The daily Stern: It’s the First Amendment, stupid
: Thought you’d go a day without a report on Howard Stern and freedom of speech, just because it’s on the weekend? No way!
Nation editor-in-chief Katrina vanden Heuvel blogs on Stern (linking to this very Stern-heavy blog) and makes it, indeed, a First Amendment issue:
When Clear Channel yanked Howard Stern for violating its new ‘zero tolerance’ obscenity policy, the network cited as its reason a racial epithet made by one of Stern’s listeners. But, Clear Channel’s explanation is hogwash.
I agree with the many people who think that Stern is offensive to minorities and women. He’s degraded the quality of radio by trafficking in crude sexual references and unseemly racial remarks for as long as he’s been in broadcasting. But the issue here isn’t indecency; to paraphrase James Carville, it’s the First Amendment, stupid….
Clear Channel’s decision to fire Stern signals the latest target in its sights–the Bill of Rights. Its decision is based not on any pious, self-serving qualms about indecency on its stations but on its desire to curry favor with Bush and his Republican Congressional allies.
The implications are alarming. If Clear Channel can yank the commercially-successful Howard Stern, then it has the power to silence any DJ or radio kingpin who refuses to play the network’s chosen music, adhere to its appointed standards, or mouth Clear Channel’s political line.
Its decision to pull the plug on Stern coincides not with a sudden increase in Stern’s offensive behavior but with a rise in Stern’s anti-Bush rhetoric. According to Jeff Jarvis of the blog Buzzmachine, Stern “has become an anybody-but-Bush voter,” based, in part, on his concerns about the threat of censorship from the FCC. Stern also recently endorsed Al Franken’s book on the air.
Is it a coincidence that Stern came out against Bush shortly before his suspension? Or that Clear Channel president John Hogan was due to appear before a House subcommittee investigating indecency over the airwaves, on the heels of Janet Jackson’s “wardrobe malfunction”?
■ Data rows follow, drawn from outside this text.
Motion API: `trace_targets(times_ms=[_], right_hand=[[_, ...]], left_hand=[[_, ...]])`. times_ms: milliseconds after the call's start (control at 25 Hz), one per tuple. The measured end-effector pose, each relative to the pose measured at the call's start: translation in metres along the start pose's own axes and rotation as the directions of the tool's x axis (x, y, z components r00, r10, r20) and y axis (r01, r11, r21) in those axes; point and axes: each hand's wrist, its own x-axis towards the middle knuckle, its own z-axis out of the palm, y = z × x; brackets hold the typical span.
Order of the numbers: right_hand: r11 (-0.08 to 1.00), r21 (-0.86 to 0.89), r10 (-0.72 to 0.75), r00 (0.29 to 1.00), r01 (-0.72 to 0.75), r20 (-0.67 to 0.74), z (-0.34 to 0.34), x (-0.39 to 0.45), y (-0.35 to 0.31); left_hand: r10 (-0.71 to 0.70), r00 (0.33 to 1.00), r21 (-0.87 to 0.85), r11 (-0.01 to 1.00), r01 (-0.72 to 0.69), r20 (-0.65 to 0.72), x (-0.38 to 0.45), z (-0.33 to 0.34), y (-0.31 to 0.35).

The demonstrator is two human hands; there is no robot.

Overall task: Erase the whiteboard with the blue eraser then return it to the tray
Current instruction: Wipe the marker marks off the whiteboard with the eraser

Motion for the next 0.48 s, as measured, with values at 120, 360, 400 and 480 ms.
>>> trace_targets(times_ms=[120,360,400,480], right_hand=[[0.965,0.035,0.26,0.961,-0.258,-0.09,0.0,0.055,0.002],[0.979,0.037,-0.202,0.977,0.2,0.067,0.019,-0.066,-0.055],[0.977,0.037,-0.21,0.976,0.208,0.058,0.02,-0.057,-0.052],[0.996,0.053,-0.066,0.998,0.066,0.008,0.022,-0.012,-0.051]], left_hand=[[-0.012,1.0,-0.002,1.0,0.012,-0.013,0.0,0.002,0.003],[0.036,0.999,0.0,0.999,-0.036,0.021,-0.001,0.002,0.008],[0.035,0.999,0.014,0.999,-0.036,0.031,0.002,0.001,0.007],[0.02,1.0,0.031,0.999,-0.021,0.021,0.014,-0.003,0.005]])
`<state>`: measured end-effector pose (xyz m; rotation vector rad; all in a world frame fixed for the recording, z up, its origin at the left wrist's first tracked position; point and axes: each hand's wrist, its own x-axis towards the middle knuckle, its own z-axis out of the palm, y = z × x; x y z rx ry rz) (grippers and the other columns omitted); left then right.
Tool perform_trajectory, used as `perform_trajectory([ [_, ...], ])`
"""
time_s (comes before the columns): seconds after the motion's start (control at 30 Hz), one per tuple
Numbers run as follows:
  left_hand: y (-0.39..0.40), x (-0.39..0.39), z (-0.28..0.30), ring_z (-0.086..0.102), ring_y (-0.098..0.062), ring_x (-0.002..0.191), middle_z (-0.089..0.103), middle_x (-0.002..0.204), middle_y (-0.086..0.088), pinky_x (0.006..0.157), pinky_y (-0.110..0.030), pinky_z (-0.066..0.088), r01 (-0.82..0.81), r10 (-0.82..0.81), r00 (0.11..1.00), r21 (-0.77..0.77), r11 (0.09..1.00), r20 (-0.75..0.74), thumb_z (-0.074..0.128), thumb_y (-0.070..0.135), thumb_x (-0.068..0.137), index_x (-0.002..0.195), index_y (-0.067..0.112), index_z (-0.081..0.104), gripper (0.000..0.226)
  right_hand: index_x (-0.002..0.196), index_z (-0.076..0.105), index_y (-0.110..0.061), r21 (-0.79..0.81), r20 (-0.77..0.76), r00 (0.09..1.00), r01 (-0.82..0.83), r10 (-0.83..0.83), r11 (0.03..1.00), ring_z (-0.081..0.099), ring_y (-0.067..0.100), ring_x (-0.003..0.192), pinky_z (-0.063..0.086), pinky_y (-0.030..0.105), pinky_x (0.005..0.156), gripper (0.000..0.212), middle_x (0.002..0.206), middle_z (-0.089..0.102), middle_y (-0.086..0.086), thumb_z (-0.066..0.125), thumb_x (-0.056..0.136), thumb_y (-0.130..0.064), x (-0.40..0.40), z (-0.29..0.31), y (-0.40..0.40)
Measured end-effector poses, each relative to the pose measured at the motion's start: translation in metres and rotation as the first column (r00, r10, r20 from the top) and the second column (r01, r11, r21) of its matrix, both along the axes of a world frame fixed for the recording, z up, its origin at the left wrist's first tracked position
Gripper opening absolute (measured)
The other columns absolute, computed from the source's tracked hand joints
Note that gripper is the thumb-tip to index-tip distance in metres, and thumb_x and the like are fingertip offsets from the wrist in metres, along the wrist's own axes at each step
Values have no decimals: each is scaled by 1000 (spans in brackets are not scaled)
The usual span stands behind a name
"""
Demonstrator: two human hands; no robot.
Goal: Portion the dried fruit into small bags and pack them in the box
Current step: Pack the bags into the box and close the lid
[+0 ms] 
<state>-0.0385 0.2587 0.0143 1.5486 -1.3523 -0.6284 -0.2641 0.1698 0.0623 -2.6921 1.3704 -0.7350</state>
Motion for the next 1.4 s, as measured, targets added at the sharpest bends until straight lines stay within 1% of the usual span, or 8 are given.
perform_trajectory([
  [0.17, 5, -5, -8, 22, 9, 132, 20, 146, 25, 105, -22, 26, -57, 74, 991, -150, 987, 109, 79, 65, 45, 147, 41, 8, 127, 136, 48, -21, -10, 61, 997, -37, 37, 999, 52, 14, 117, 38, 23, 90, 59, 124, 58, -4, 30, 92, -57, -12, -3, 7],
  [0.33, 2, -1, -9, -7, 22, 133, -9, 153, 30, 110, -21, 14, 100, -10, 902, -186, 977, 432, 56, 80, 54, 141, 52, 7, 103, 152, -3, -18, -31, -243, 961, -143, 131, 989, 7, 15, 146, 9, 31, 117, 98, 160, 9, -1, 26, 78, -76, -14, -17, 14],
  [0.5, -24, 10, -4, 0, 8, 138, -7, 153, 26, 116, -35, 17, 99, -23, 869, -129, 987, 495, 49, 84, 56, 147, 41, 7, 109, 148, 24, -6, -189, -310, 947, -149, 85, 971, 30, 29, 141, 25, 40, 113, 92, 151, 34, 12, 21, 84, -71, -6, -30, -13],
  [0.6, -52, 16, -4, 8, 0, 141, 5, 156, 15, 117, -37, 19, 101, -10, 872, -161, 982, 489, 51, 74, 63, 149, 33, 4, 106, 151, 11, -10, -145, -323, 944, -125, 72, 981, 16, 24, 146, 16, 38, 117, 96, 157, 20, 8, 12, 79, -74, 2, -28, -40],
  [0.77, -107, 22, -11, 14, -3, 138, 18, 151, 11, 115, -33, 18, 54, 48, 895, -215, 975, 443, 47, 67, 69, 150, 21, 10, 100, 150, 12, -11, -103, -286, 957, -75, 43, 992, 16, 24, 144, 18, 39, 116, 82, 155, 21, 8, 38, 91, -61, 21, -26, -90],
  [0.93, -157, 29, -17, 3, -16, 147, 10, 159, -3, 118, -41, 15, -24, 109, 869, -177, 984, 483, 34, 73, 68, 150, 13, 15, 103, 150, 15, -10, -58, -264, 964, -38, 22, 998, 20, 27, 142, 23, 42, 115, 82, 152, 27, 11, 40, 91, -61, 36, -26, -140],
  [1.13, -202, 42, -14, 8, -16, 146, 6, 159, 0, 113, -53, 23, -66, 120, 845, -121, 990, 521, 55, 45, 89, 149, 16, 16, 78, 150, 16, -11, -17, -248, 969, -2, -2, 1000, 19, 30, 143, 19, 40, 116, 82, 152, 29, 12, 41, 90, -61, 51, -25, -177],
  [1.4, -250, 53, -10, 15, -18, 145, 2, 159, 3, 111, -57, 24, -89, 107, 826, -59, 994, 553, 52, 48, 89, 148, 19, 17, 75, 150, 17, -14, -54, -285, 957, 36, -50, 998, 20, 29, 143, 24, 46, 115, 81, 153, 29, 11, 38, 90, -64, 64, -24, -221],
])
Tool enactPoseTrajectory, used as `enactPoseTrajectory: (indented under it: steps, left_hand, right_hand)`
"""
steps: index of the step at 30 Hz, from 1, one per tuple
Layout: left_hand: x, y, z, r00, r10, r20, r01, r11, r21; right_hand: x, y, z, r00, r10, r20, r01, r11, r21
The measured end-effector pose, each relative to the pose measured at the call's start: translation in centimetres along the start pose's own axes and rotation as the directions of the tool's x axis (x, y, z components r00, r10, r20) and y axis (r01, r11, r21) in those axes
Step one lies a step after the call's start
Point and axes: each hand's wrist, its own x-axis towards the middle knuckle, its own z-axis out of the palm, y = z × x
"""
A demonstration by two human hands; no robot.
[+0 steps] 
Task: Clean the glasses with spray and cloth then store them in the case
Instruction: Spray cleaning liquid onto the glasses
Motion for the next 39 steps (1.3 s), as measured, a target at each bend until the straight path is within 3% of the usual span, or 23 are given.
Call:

What is not under dispute, according to the Center for Public Integrity, is that Clear Channel vice-chairman Thomas Hicks and Hick’s law firm have given Bush more than $225,000–and Clear Channel’s PAC, executives, and their relatives have given three-quarters of their political donations to the Republican Party.
So, they couldn’t have been too happy to hear Stern’s recent on-air rant about the president: “Get him out of office. I’m tellin’ you, man, he’s in dangerous territory [with] a religious agenda and you gotta vote him out–anyone but Bush,” Stern railed….
“When these insider dealings were exposed by the Houston Chronicle in 1999,” Micah Sifry wrote in his blog about Stern and Clear Channel, “Hicks resigned from the company’s board. By then, he had made Bush a rich man when he bought the Texas Rangers from him and his partners in 1998 for $250 million, three times their investment in the team.” …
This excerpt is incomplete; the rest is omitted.